### ASSIGNMENT
Each entry below is to be printed verbatim.

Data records
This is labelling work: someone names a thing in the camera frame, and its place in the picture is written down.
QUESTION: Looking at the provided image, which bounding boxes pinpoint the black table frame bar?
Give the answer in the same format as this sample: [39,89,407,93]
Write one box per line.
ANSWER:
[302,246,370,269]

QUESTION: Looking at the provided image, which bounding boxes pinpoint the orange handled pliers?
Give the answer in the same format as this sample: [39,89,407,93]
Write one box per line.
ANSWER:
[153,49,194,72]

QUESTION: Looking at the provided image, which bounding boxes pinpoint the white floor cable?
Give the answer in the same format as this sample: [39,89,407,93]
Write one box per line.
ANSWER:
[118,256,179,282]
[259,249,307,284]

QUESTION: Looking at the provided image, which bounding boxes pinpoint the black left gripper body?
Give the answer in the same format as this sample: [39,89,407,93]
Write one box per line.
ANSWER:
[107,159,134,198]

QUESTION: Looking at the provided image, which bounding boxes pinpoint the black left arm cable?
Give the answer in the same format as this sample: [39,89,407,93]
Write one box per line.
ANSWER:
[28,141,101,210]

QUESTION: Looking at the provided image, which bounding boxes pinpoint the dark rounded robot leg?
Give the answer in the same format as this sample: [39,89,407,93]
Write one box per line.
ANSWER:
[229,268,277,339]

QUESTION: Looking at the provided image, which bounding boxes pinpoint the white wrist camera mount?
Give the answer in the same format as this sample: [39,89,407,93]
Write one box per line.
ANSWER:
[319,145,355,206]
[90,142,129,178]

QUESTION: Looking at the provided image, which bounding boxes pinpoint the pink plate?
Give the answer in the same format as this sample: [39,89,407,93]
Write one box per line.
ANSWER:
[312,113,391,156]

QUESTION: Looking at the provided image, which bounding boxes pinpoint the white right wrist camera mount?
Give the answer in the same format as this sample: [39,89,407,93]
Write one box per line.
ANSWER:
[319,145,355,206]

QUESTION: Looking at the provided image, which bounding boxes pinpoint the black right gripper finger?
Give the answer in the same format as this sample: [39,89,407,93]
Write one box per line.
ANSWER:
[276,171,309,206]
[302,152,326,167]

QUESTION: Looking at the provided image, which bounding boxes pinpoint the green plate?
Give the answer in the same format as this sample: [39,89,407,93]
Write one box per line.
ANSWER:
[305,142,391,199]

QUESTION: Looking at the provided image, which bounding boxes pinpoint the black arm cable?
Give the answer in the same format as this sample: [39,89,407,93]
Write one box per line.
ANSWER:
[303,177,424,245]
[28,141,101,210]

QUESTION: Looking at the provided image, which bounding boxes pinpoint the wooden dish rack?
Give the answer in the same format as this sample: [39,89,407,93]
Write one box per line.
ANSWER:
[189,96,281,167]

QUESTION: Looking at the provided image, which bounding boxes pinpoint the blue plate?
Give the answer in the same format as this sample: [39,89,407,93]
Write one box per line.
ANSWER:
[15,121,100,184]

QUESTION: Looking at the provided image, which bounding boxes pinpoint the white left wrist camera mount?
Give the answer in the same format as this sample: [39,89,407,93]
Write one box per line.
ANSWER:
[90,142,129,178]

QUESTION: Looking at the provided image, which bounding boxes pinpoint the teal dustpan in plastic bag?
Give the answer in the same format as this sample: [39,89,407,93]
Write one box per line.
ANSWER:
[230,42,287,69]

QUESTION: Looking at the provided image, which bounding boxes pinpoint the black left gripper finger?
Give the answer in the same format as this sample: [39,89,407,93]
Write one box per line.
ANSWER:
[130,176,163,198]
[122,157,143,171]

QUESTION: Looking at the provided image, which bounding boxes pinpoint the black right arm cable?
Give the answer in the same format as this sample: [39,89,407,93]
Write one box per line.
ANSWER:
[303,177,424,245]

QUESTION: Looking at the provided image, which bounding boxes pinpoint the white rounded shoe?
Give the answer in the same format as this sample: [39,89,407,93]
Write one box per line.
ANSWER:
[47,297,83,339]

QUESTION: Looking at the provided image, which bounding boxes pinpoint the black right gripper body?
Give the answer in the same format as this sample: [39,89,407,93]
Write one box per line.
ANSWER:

### TASK RESPONSE
This is labelling work: someone names a thing in the camera frame, and its place in the picture is written down.
QUESTION: Looking at the provided image, which bounding boxes pinpoint the black table frame bar?
Give the answer in the same format as this sample: [39,89,407,93]
Write one box per line.
ANSWER:
[302,246,370,269]

QUESTION: Looking at the provided image, which bounding boxes pinpoint the orange handled pliers?
Give the answer in the same format as this sample: [39,89,407,93]
Write one box per line.
ANSWER:
[153,49,194,72]

QUESTION: Looking at the provided image, which bounding boxes pinpoint the white floor cable?
Give the answer in the same format as this sample: [39,89,407,93]
Write one box per line.
ANSWER:
[118,256,179,282]
[259,249,307,284]

QUESTION: Looking at the provided image, which bounding boxes pinpoint the black left gripper body?
Give the answer in the same format as this sample: [39,89,407,93]
Write one box per line.
ANSWER:
[107,159,134,198]

QUESTION: Looking at the provided image, which bounding boxes pinpoint the black left arm cable?
Give the answer in the same format as this sample: [39,89,407,93]
Write one box per line.
ANSWER:
[28,141,101,210]

QUESTION: Looking at the provided image, which bounding boxes pinpoint the dark rounded robot leg?
Give the answer in the same format as this sample: [39,89,407,93]
Write one box per line.
ANSWER:
[229,268,277,339]

QUESTION: Looking at the provided image, which bounding boxes pinpoint the white wrist camera mount?
Give the answer in the same format as this sample: [39,89,407,93]
Write one box per line.
ANSWER:
[319,145,355,206]
[90,142,129,178]

QUESTION: Looking at the provided image, which bounding boxes pinpoint the pink plate?
Give the answer in the same format as this sample: [39,89,407,93]
Write one box per line.
ANSWER:
[312,113,391,156]

QUESTION: Looking at the provided image, which bounding boxes pinpoint the white right wrist camera mount?
Give the answer in the same format as this sample: [39,89,407,93]
Write one box per line.
ANSWER:
[319,145,355,206]

QUESTION: Looking at the provided image, which bounding boxes pinpoint the black right gripper finger?
Give the answer in the same format as this sample: [39,89,407,93]
Write one box per line.
ANSWER:
[276,171,309,206]
[302,152,326,167]

QUESTION: Looking at the provided image, which bounding boxes pinpoint the green plate?
Give the answer in the same format as this sample: [39,89,407,93]
Write one box per line.
ANSWER:
[305,142,391,199]

QUESTION: Looking at the provided image, which bounding boxes pinpoint the black arm cable?
Give the answer in the same format as this sample: [39,89,407,93]
Write one box per line.
ANSWER:
[303,177,424,245]
[28,141,101,210]

QUESTION: Looking at the provided image, which bounding boxes pinpoint the wooden dish rack?
Give the answer in the same format as this sample: [39,89,407,93]
Write one box per line.
ANSWER:
[189,96,281,167]

QUESTION: Looking at the provided image, which bounding boxes pinpoint the blue plate?
Give the answer in the same format as this sample: [39,89,407,93]
Write one box per line.
ANSWER:
[15,121,100,184]

QUESTION: Looking at the provided image, which bounding boxes pinpoint the white left wrist camera mount?
Give the answer in the same format as this sample: [39,89,407,93]
Write one box per line.
ANSWER:
[90,142,129,178]

QUESTION: Looking at the provided image, which bounding boxes pinpoint the teal dustpan in plastic bag?
Give the answer in the same format as this sample: [39,89,407,93]
Write one box per line.
ANSWER:
[230,42,287,69]

QUESTION: Looking at the provided image, which bounding boxes pinpoint the black left gripper finger?
Give the answer in the same format as this sample: [39,89,407,93]
Write one box per line.
ANSWER:
[130,176,163,198]
[122,157,143,171]

QUESTION: Looking at the provided image, which bounding boxes pinpoint the black right arm cable?
Give the answer in the same format as this sample: [39,89,407,93]
Write one box per line.
ANSWER:
[303,177,424,245]

QUESTION: Looking at the provided image, which bounding boxes pinpoint the white rounded shoe?
Give the answer in the same format as this sample: [39,89,407,93]
Write one box per line.
ANSWER:
[47,297,83,339]

QUESTION: Looking at the provided image, which bounding boxes pinpoint the black right gripper body?
Give the answer in the same format as this sample: [39,89,407,93]
Write one box per line.
ANSWER:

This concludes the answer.